Data obtained in this in vitro model indicated that high dose epinephrine or phenylephrine stimulation of adrenoceptors can activate KCNN1-3 channels leading to the increase of ET-1 and ROS production; furthermore, activation of α1-adrenoceptors increase ROS and ET-1 generation also in KCNN1–3 independent ways. It is of a certain relevance that a full exome sequencing study [109], performed on seven female unrelated TS patients, evidenced that four of the seven patients were carriers of a non-synonymous coding change (rs1805124) in SCN5A gene, which codes for voltage-gated ion channels. The presence of mutated SCN5A gene was found associated to different types of cardiomyopathies (familial atrial and ventricular fibrillation, different types of heart block, Brugada Syndrome, dilated cardiomyopathy, and sick sinus syndrome) [110]. Similar results were obtained in a subsequent study on a patient with a coexistence of Brugada syndrome and takotsubo cardiomyopathy [111].
Take to home Message: A systematic evaluation of the role genetic variability of different types of ion channels in TS would potentially add new pieces of evidence to the puzzle that characterizes the TS genetic background.

3.6. Genome-Wide Association Studies (GWASs) on TS

Genome-wide association studies (GWASs) represent a powerful tool for uncovering genetic variants associated with complex diseases, including Takotsubo syndrome (TS). Unlike candidate gene approaches, GWASs scan the entire genome to identify statistically significant associations between single nucleotide polymorphisms (SNPs) and disease traits, irrespective of prior biological assumptions.
Eitel et al. conducted the first GWAS on TS, analyzing a relatively small cohort of 96 patients and 475 healthy controls. Despite the limited sample size, the study identified 18 SNPs with strong linkage disequilibrium that were associated with traits relevant to TS (OR range 0.32 to 3.19; p statistical significance 1.30 × 10−5 to 5.24 × 10−7), including psychiatric disorders, heart rate variability, blood pressure, thyroid hormone regulation, and lipid metabolism [112]. These findings support the hypothesis that TS arises from a complex interplay of genetic predispositions across multiple biological systems. The 18 SNPs identified by Eitel et al. [112] lie both on functionally characterized DNA sequences and on regions that are not yet well characterized. Eight SNPs (rs1154275, rs12612435, rs13179382, rs17146144, rs4605019, rs4812257, rs62253104, rs72970558) tagged functionally uncharacterized DNA sequences. We queried the NCBI dbSNP database (http://www.ensembl.org/index.html, accessed on 7 March 2025) to discuss whether the functionally identified DNA sequence products tagged by the relative SNP might play a role in the predisposition or pathogenesis of TS (Table 1).

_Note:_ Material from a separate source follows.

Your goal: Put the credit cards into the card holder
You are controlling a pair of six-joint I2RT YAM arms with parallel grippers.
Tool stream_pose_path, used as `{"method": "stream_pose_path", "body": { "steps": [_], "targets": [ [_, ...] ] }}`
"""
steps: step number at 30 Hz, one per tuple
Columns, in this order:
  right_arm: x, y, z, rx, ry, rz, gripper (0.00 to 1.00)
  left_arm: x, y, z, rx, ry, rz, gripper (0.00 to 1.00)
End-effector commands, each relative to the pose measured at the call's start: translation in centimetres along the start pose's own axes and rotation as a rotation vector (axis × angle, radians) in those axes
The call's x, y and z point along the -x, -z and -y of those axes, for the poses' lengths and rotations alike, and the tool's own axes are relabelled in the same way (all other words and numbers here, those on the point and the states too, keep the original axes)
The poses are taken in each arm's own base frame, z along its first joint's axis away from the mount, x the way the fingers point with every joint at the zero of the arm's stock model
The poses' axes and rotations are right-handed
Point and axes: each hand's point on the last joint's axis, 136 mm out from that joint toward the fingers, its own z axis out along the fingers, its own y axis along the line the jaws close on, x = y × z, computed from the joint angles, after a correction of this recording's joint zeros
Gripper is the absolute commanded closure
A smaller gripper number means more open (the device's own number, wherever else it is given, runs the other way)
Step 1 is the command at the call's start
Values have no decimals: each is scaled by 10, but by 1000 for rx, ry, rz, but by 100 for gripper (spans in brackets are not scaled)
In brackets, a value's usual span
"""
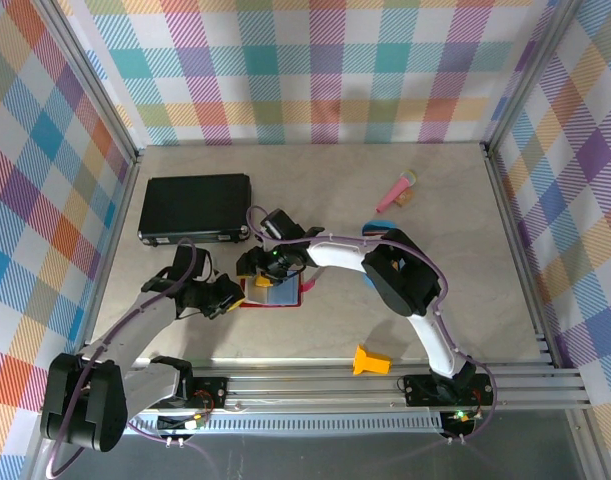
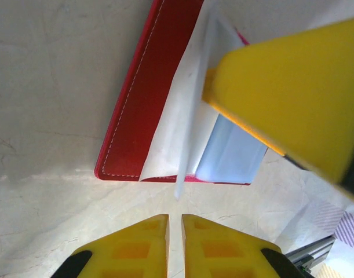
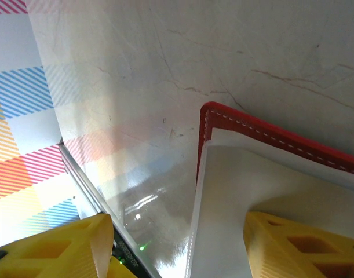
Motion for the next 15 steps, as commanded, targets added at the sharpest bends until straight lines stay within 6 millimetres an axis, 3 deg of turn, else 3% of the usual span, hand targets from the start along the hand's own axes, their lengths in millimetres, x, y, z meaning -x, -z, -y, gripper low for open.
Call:
{"method": "stream_pose_path", "body": {
  "steps": [1, 8, 15],
  "targets": [
    [0, -8, 12, -66, -36, 9, 39, 0, -6, 4, -53, 29, -19, 86],
    [-1, -9, 26, -117, -77, 17, 39, 13, -12, 15, -91, -2, 4, 87],
    [-2, -11, 25, -109, -82, 15, 39, 21, -25, 12, -100, -5, 15, 96]
  ]
}}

Among the SNPs identified, several were located in or near genes with plausible functional relevance:
GRM7 (rs113154180): Encodes the metabotropic glutamate receptor 7, previously implicated in mood disorders and autism spectrum conditions, suggesting a neuropsychiatric link [113].
RBFOX1 (rs12444925): Involved in RNA splicing and regulation of cytoskeletal genes in cardiomyocytes; downregulation is associated with heart failure progression [114].

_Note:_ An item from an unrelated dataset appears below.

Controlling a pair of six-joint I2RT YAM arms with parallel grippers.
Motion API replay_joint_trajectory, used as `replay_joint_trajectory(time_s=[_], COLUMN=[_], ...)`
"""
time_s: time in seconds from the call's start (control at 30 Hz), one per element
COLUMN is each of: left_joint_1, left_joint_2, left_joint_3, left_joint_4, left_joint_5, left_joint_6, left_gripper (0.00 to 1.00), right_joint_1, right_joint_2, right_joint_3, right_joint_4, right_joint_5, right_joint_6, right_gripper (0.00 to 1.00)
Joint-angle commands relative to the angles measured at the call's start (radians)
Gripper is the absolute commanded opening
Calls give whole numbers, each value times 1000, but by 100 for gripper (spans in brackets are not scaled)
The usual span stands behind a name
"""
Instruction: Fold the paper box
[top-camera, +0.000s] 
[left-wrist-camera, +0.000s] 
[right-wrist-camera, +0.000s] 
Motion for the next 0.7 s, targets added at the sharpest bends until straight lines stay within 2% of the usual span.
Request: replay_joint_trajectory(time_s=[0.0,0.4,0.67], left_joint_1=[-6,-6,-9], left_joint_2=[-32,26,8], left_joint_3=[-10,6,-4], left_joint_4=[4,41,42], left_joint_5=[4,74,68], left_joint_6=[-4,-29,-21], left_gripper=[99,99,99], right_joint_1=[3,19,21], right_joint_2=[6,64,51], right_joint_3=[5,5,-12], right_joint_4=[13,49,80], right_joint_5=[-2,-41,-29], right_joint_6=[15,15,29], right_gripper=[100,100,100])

PIWIL2 (rs13273616): Encodes a piRNA-associated protein involved in endothelial cell dysfunction under hypoxic stress, potentially linking oxidative stress to TS pathogenesis [115,116].
SLC5A7 (rs4676168): Codes for a high-affinity choline transporter essential for acetylcholine synthesis, reflecting parasympathetic modulation of cardiac tone that might be paradoxically modified in TS patient after acetylcholine infusion [117,118].

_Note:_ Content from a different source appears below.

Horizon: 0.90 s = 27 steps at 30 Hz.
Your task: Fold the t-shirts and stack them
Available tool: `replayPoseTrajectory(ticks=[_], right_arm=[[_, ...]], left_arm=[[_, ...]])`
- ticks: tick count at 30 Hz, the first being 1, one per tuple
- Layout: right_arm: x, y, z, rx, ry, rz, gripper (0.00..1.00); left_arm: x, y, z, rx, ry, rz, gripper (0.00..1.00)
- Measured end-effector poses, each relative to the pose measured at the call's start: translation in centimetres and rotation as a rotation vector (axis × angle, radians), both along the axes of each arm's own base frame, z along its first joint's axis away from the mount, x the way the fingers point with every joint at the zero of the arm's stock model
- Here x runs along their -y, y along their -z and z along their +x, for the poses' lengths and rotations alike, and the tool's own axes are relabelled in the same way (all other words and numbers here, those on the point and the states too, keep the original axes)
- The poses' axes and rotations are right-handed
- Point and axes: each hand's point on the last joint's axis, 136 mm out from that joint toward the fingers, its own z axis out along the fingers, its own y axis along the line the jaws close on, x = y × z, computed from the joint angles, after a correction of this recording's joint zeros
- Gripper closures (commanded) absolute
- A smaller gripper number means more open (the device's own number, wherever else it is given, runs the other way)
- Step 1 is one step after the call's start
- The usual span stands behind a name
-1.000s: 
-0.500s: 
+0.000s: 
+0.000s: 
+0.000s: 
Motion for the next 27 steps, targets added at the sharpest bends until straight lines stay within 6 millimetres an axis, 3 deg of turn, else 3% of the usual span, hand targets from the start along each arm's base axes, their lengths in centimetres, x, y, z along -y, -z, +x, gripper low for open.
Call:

CNGB3 (rs4961212): Although primarily involved in visual transduction [119], its homology to cardiac ion channels raises the possibility of shared regulatory mechanisms affecting excitability and calcium handling [120].
SEMA3D (rs6944978): Encodes semaphorin 3D, a guidance molecule essential for coronary artery development and sympathetic innervation of the heart [121,122,123].
ADAMTS5 (rs162487) and ADAM10 (rs56403110): Both metalloproteinases are involved in extracellular matrix remodeling and inflammation, processes that contribute to cardiac remodeling and injury [124,125,126,127,128].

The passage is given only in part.